Creating a video (or video series) to help market your product or service is a no-brainer. It’s an easy, shareable way to communicate your company’s core message. It can also lead to a strong ROI. In fact, product videos increase the chance of a purchase by 144%.

Like many companies, you might not have the in-house resources to create a clip or much time to waste on learning video editing software yourself.

If you don’t have a ton of experience in video production, it may seem like your only options are to pay a lot of money for someone else to do it, or hack together a bad video on your own.

Good news: there’s a third option. Even with limited resources, companies launch with great video campaigns all the time.

To help you build solid, but affordable, content, here are six tips to create a great video.

1. Craft a production plan.

When you enter video production, it’s good to plan as much as possible before you start rolling. This will make the production and editing process flow much more smoothly.

How to do it

Identify your goals and mission for making a video, and then make a plan that aligns with them. Create a script or a storyboard that explains what you will show in your video and what major points you’d like to get across to your audience.

Share this with team members involved in the video so every gets to give feedback and contribute. This will also help your team stay on the same page and track your progress if you’re on a deadline.

2. Showcase your personality.

Whatever it is you’re producing, you’re likely not the first one to do so. The number one marketing challenge you’ll face during launch is standing out from competitors in your field.

What sets your productivity app or hilarious slogan t-shirt or handcrafted eco-friendly wooden rocking horse apart from the pack?

Customers may not want to read your long written explanation about why your wooden rocking horse is more eco-friendly than the others. Visual content is much more digestible, accessible, and shareable to the average person.

Infinite bonus points if you can figure out a way to showcase the personality of your product (or your company, or just yourself) in a way that’s relatable and memorable.

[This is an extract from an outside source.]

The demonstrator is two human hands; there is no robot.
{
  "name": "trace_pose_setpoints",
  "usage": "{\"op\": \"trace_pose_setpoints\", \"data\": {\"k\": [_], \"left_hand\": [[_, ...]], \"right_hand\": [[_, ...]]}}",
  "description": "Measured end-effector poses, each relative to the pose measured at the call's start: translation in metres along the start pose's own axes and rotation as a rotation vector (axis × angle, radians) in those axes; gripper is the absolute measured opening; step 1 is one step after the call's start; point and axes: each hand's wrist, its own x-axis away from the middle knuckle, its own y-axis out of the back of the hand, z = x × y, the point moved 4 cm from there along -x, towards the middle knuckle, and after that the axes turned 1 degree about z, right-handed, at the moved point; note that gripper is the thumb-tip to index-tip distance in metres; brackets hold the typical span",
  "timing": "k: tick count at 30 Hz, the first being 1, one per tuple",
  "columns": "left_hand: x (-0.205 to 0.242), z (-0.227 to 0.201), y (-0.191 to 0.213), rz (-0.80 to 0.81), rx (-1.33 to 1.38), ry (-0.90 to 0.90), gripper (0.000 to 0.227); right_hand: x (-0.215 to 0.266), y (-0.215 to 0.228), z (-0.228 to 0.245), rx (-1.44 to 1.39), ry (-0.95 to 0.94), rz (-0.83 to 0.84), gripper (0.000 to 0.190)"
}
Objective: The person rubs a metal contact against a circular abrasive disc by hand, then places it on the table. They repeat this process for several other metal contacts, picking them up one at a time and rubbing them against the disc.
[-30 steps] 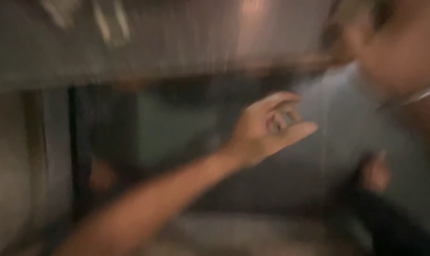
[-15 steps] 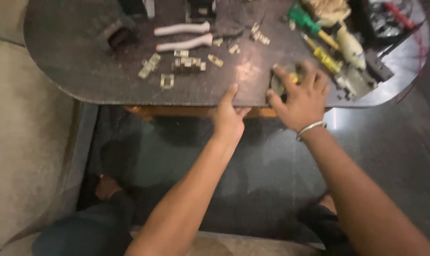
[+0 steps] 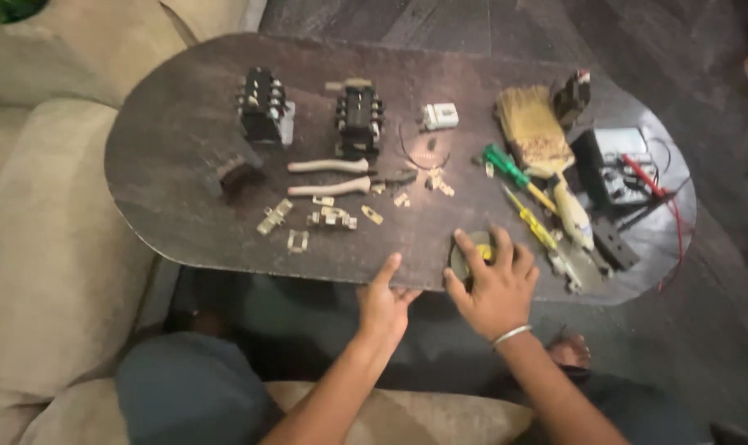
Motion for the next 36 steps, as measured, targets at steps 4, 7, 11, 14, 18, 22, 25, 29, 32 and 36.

Have you ever made a purchase just because you loved the personality of the brand? Chances are, it was a piece of visual content—perhaps a video—that you instantly connected with because it was just so likable.

Aim to create that kind of video content. If people decide they like you, they’ll show you by becoming customers.

How to do it

Be honest with yourself about your on-camera skills. Is your business partner more charismatic? Put him or her in front of the camera, instead.

Talking into a mic and speaking to an unseen audience may seem easy, but it often isn’t.

Do several takes, upload them all, and edit out awkward pauses. Practice trimming and splitting clips until your transitions look natural.

People love to learn about the personality of a brand by getting a glimpse behind the curtain.

If you’re making a physical product, some footage of the manufacturing process is an excellent way to make your product relatable.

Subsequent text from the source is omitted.